▶ _Task goal_
For the records below, print the lines from the line with "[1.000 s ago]" through the line with "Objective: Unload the" exactly as written; include both end lines and exclude the rest.

▶ _Exercise data_
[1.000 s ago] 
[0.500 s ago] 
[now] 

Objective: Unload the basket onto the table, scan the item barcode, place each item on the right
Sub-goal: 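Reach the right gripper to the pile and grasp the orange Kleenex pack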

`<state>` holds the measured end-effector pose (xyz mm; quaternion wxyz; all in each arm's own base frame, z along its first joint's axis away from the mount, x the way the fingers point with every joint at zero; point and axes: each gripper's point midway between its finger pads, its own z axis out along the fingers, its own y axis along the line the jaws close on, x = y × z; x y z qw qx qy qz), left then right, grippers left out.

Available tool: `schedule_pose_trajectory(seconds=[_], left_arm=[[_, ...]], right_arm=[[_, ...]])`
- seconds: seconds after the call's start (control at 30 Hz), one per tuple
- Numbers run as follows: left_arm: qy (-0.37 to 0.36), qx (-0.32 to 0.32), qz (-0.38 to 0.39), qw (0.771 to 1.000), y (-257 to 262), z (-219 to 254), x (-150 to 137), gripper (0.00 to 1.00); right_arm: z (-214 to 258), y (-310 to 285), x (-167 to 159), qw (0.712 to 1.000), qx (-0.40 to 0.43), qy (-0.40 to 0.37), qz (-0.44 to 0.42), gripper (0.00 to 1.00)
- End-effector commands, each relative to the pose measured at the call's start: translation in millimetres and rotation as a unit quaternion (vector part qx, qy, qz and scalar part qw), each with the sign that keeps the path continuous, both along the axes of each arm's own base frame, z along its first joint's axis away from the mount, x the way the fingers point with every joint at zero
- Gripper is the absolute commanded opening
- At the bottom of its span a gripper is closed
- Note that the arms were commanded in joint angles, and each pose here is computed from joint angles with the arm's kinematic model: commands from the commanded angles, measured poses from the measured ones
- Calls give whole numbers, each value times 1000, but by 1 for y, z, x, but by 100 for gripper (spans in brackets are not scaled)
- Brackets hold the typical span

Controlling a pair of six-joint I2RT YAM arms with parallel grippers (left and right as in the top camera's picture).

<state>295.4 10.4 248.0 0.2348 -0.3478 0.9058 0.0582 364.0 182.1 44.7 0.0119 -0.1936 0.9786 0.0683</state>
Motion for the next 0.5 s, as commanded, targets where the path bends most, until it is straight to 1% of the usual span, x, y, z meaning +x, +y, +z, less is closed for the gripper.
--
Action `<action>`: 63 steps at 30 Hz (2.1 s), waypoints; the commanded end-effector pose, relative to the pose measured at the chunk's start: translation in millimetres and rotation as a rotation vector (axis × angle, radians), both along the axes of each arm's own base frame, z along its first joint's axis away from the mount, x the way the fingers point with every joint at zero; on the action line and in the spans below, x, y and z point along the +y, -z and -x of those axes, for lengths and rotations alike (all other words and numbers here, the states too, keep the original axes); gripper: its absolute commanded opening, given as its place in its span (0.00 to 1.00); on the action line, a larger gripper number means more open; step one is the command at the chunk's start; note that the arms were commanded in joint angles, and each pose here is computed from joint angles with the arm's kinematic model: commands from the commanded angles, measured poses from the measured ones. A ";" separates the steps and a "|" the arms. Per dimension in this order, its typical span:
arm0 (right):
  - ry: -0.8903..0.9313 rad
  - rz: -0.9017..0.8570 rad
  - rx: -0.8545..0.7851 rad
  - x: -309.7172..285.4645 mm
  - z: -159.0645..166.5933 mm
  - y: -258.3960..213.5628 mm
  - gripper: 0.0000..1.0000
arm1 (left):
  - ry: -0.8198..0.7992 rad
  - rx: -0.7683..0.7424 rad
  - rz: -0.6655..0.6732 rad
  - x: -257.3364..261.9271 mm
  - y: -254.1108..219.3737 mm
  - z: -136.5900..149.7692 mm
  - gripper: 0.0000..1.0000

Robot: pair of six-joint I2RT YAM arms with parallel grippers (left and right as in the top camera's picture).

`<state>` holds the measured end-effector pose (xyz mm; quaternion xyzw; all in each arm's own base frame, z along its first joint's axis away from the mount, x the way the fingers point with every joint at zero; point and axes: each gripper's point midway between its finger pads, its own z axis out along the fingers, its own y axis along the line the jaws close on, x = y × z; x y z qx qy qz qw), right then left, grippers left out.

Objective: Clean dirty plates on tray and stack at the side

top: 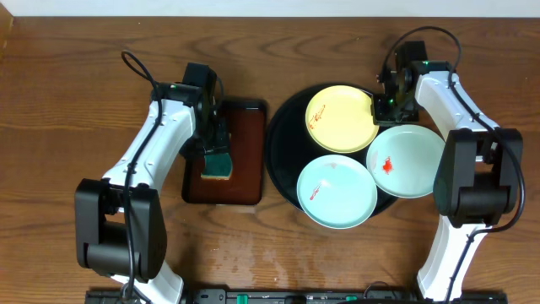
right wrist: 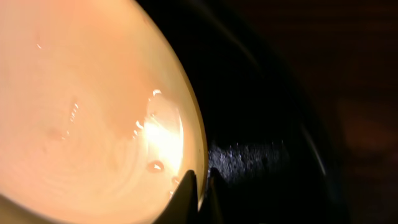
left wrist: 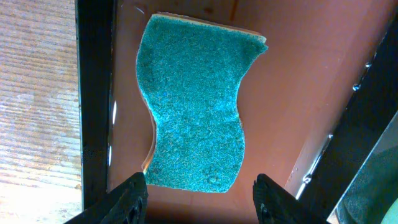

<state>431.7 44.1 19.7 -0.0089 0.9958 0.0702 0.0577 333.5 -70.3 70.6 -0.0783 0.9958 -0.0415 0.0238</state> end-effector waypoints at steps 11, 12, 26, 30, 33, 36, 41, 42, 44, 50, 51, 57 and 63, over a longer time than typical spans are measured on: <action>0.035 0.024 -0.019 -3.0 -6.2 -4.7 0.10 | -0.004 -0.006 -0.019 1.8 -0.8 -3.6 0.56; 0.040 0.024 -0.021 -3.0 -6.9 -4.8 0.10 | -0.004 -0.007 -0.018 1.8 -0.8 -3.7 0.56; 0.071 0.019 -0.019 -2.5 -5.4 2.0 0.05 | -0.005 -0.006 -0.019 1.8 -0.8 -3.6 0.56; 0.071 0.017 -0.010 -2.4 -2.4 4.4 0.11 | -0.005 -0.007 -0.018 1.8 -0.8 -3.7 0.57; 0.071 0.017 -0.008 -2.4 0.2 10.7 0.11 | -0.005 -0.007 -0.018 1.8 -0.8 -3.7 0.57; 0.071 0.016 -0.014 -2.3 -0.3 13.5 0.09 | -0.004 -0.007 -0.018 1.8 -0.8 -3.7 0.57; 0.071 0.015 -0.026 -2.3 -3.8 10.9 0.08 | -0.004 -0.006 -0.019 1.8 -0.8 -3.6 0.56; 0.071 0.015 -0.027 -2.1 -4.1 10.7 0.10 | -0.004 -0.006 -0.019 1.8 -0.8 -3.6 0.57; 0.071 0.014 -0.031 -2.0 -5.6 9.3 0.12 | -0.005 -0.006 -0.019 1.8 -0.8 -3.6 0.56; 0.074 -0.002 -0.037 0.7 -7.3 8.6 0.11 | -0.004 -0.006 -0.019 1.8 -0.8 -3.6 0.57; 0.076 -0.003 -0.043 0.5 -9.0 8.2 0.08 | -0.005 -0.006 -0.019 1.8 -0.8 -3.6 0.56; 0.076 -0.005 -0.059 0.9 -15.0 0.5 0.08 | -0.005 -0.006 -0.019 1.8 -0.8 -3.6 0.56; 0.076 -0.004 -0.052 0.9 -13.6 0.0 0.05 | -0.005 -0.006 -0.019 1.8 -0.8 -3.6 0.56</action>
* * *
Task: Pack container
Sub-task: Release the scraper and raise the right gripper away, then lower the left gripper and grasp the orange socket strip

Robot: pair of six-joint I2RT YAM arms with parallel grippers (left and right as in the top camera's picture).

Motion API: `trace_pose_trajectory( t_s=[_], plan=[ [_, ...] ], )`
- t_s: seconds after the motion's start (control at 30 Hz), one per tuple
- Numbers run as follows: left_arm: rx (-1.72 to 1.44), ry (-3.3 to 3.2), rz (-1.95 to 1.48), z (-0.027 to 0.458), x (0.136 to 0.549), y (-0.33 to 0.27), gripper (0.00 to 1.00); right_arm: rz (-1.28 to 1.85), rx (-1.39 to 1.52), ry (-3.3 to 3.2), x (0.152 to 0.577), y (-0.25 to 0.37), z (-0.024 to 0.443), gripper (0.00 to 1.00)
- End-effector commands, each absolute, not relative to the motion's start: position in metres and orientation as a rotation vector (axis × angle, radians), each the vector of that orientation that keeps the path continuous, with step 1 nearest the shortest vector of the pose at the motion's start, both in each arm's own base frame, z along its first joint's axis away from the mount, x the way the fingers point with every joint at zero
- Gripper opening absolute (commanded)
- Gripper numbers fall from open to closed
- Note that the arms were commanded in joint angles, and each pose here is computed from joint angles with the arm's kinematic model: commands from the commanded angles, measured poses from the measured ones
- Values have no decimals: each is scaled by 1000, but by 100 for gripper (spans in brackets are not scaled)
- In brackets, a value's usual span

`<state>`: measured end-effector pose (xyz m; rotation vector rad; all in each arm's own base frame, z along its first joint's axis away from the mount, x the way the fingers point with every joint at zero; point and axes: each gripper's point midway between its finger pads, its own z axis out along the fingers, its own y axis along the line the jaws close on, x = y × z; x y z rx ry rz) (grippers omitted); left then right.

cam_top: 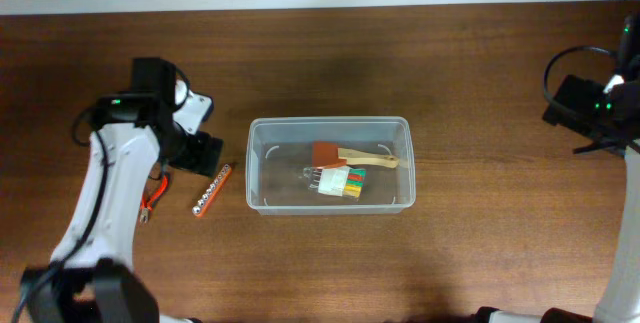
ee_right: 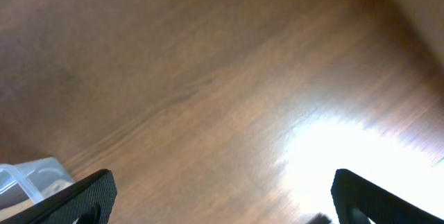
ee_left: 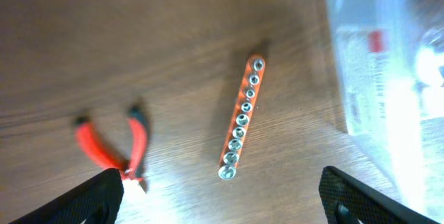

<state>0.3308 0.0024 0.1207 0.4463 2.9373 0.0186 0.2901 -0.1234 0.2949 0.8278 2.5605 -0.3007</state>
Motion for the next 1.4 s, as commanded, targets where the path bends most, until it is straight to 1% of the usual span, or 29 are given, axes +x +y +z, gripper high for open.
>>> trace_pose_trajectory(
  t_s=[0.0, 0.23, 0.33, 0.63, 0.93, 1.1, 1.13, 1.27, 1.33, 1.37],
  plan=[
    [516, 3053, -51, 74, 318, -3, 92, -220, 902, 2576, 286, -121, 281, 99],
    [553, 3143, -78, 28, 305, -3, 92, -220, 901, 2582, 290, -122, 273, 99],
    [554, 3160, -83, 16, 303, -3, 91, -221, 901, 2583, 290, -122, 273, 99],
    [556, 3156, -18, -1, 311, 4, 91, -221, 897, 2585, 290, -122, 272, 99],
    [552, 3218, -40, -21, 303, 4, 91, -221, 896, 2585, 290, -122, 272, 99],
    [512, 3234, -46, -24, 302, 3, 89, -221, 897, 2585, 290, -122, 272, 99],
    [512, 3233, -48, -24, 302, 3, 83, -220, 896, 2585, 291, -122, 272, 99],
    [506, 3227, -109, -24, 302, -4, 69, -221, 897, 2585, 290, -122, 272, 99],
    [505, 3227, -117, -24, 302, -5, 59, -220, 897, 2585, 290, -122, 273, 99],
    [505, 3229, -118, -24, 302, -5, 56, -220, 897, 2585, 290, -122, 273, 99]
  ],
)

▶ _Your solution_
[1.000 s ago] 
[0.500 s ago] 
[now] 

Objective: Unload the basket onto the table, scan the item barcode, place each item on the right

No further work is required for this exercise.